**Description of the task**
From the records below, copy every line that contains the word "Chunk".

===== Records supplied

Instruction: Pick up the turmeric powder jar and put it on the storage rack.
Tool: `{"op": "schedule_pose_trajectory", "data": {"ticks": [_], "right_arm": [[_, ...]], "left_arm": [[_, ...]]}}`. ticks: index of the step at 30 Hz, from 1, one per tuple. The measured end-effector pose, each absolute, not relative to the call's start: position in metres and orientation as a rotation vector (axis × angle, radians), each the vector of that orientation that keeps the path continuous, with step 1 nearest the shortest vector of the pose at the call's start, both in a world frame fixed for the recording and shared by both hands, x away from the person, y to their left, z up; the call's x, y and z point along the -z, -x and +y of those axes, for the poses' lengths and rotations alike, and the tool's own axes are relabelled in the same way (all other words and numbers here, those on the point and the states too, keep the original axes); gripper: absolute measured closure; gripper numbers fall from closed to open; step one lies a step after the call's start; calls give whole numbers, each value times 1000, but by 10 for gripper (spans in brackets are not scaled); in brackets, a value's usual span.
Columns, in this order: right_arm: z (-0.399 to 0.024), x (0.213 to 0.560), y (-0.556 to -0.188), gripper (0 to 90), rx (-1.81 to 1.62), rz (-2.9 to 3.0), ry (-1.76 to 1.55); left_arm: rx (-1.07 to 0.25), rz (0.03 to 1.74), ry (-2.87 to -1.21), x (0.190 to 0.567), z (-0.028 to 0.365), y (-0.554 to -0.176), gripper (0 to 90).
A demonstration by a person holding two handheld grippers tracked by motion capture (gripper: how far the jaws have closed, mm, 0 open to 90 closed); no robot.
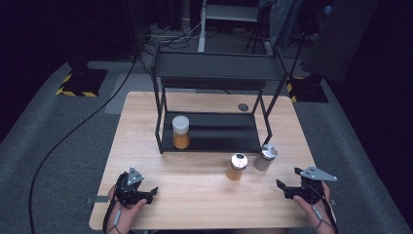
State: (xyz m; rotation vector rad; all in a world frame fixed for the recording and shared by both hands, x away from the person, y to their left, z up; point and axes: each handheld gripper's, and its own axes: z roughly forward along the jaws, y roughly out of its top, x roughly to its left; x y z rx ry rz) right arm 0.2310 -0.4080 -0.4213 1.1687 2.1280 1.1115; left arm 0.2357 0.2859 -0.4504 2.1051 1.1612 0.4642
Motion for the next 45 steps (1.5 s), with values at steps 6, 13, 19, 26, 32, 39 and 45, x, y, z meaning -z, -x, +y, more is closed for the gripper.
{"op": "schedule_pose_trajectory", "data": {"ticks": [6, 13, 19, 26, 32, 39, 45], "right_arm": [[-406, 415, -228, 70, -1142, 2114, -1148], [-401, 411, -230, 69, -1184, 2109, -1139], [-395, 406, -231, 69, -1205, 2106, -1112], [-388, 401, -232, 69, -1223, 2110, -1093], [-382, 395, -236, 69, -1234, 2122, -1074], [-374, 388, -241, 69, -1251, 2133, -1053], [-365, 385, -246, 70, -1254, 2150, -1036]], "left_arm": [[-465, 1162, -2105, 450, 286, -236, 83], [-465, 1163, -2105, 450, 286, -236, 82], [-465, 1162, -2105, 450, 286, -236, 82], [-465, 1162, -2105, 450, 286, -236, 82], [-465, 1162, -2106, 450, 286, -236, 81], [-465, 1163, -2105, 450, 286, -236, 80], [-465, 1163, -2105, 451, 286, -236, 79]]}}
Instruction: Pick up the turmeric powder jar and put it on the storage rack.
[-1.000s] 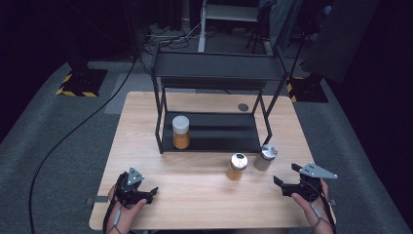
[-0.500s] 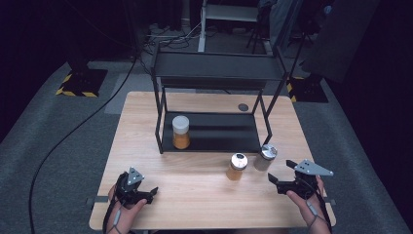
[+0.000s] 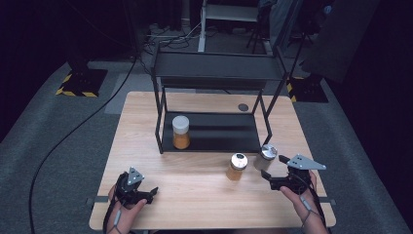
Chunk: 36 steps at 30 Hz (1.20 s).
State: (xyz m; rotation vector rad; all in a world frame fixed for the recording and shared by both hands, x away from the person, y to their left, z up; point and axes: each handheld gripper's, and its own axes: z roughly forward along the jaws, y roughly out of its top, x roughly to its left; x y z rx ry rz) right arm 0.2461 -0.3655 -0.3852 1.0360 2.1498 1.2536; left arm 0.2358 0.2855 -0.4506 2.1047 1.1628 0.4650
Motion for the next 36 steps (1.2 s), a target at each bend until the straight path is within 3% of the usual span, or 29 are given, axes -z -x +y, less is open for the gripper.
{"op": "schedule_pose_trajectory", "data": {"ticks": [36], "right_arm": [[-312, 377, -282, 70, -1292, 2260, -917]], "left_arm": [[-466, 1162, -2106, 451, 286, -236, 78]]}}
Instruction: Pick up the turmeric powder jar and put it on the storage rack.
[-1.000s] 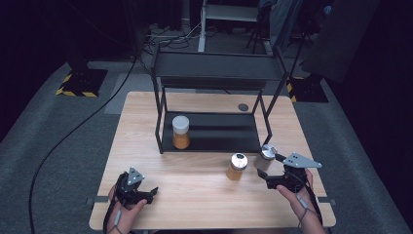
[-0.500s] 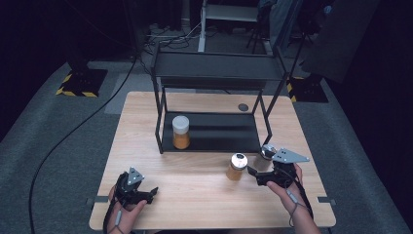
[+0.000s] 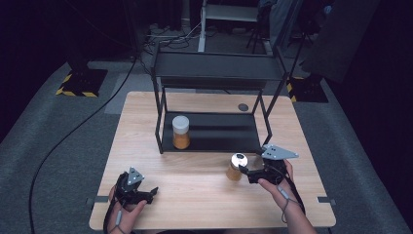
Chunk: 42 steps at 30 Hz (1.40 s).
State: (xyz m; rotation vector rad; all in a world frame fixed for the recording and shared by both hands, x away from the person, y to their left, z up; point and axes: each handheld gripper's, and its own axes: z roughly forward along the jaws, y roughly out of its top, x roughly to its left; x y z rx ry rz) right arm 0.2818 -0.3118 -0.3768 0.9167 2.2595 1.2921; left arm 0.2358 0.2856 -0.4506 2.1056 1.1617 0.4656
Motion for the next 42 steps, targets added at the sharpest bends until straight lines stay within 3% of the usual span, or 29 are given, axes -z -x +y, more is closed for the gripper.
{"op": "schedule_pose_trajectory", "data": {"ticks": [25, 42], "right_arm": [[-288, 385, -305, 81, -1269, 2333, -911], [-277, 400, -315, 139, -1174, 2399, -964]], "left_arm": [[-465, 1163, -2105, 451, 286, -236, 77], [-465, 1173, -2106, 450, 284, -237, 61]]}}
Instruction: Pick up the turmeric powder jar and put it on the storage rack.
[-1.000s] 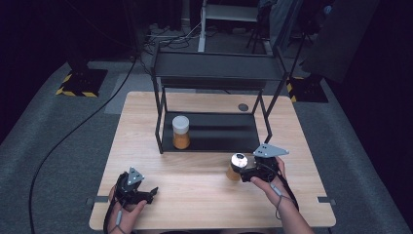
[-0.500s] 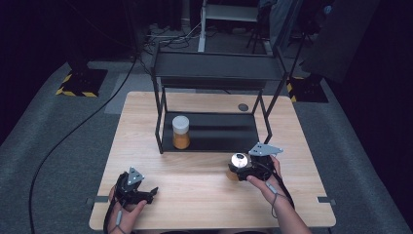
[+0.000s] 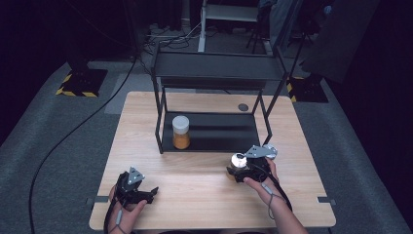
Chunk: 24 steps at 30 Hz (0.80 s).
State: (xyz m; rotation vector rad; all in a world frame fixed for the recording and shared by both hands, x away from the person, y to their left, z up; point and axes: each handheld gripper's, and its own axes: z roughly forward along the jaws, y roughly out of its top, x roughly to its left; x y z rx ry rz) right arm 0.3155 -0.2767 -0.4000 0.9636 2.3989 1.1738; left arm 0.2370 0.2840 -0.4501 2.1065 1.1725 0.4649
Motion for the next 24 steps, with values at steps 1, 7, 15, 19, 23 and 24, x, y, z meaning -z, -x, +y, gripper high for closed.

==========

**Your solution**
Chunk: 36 steps at 30 Hz (1.20 s).
Chunk: 42 steps at 30 Hz (1.40 s).
Chunk: 24 steps at 30 Hz (0.80 s).

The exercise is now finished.